#### TASK DIRECTIONS
Exact transcription begins at the first line of the material below and ends with the line holding "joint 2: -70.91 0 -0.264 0"; pictures are skipped.

[Start of Attachment]

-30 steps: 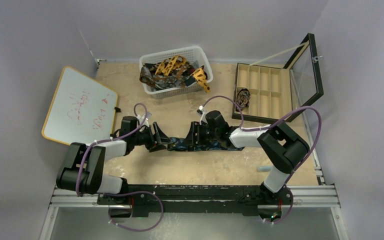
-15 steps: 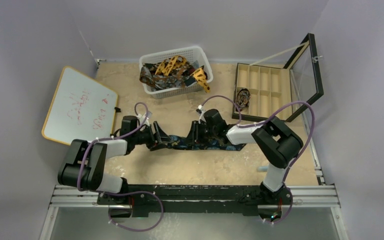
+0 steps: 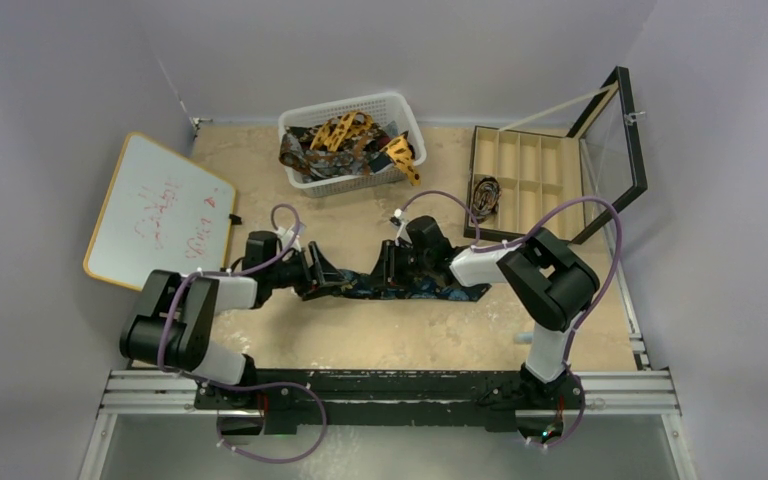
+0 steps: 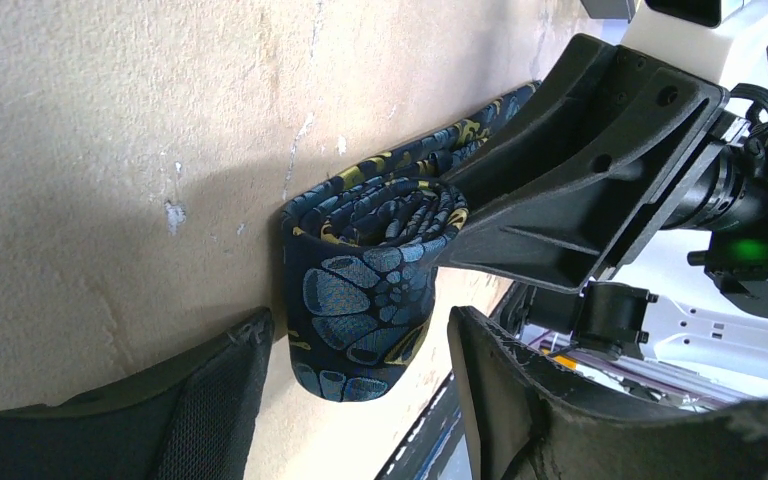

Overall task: Roll the ties
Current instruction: Roll the tie at the center of the board.

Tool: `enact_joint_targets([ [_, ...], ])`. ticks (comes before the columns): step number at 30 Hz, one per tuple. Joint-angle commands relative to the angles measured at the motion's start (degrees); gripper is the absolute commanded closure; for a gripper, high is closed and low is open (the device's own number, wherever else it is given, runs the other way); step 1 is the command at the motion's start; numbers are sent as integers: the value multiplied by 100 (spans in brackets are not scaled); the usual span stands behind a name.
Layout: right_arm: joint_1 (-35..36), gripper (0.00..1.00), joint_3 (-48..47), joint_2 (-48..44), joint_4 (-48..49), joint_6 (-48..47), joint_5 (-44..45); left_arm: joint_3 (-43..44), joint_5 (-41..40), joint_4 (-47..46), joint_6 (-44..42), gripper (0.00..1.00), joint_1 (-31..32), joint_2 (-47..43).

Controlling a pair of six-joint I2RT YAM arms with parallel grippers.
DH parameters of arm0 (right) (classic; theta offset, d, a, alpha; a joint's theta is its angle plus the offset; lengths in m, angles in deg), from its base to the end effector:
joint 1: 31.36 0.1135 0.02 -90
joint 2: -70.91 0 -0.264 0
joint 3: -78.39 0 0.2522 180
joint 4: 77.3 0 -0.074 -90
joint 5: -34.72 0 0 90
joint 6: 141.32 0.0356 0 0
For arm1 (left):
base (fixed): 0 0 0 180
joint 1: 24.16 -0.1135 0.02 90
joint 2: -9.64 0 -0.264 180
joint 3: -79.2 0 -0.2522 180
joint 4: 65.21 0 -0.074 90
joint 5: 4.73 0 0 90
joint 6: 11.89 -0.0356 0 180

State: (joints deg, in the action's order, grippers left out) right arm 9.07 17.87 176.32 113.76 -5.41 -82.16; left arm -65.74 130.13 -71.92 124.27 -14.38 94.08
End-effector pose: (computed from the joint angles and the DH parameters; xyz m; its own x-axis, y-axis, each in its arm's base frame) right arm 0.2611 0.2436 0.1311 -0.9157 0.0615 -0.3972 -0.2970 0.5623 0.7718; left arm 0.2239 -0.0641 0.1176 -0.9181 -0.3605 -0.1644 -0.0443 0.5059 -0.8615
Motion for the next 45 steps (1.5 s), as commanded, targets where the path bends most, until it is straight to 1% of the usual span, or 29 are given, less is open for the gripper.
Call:
enact_joint_targets([
  [1, -26, 66, -12, 165, -356, -83, 106, 156, -92, -102, -313, 36, 24, 151],
  [4, -40, 66, -8, 156, -364, -117, 96, 197, -69, -121, -554, 36, 24, 241],
  [10, -58, 66, -14, 243, -281, -82, -11, 165, 468, -592, -822, 37, 24, 623],
  [12, -61, 66, -26, 259, -270, -82, -50, 79, 542, -795, -747, 40, 24, 656],
  [15, -70, 66, -19, 210, -263, -77, -65, -50, 569, -1086, -580, 50, 24, 665],
  [18, -70, 66, 7, 183, -232, -56, -66, -16, 657, -1161, -548, 52, 24, 674],
  [25, -79, 66, -8, 208, -214, -45, -116, 20, 697, -1091, -651, 50, 24, 701],
  [29, -74, 66, -10, 204, -219, -47, -112, 37, 641, -1106, -642, 42, 24, 744],
  [32, -83, 66, -22, 191, -227, -47, -123, 78, 447, -998, -682, 38, 24, 691],
  [36, -87, 66, -34, 190, -228, -47, -124, 194, 409, -973, -725, 37, 24, 712],
  [41, -86, 67, -22, 259, -153, -17, -202, 250, 453, -1357, -761, 38, 76, 1089],
  [45, -96, 67, -41, 255, -187, -38, -213, 165, 533, -1518, -750, 48, 77, 1199],
])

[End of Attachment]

#### TASK OUTPUT
-30 steps: 
-15 steps: 
+0 steps: 
+0 steps: 

Overall task: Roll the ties
Current instruction: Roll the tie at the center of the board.

Tool: `enact_joint_targets([ [_, ...], ])`. ticks (comes before the columns): step number at 30 Hz, one per tuple. Joint-angle commands relative to the angles measured at the motion's start (degrees); gripper is the absolute commanded closure; for a gripper, high is closed and low is open (the device's own number, wherever else it is given, runs the other way); step 1 is the command at the motion's start; numbers are sent as integers: the value multiplied by 100 (spans in brackets are not scaled); the usual span stands behind a name.
Layout: right_arm: joint_1 (-35..36), gripper (0.00..1.00), joint_3 (-48..47), joint_2 (-48..44), joint_4 (-48..49), joint_6 (-48..47), joint_5 (-44..45); left_arm: joint_3 (-43..44), joint_5 (-41..40), joint_4 (-47..46), joint_6 (-44..42), gripper (0.00..1.00), joint_1 (-31..32), joint_2 (-47..43).

Controlling a pair of six-joint I2RT YAM arms with parallel grippers.
DH parameters of arm0 (right) (classic; theta offset, d, a, alpha; a joint's theta is its angle plus the offset; lengths in m, angles in deg), from its base to the end effector:
joint 1: 31.36 0.1135 0.02 -90
joint 2: -70.91 0 -0.264 0

Nothing more belongs to this answer.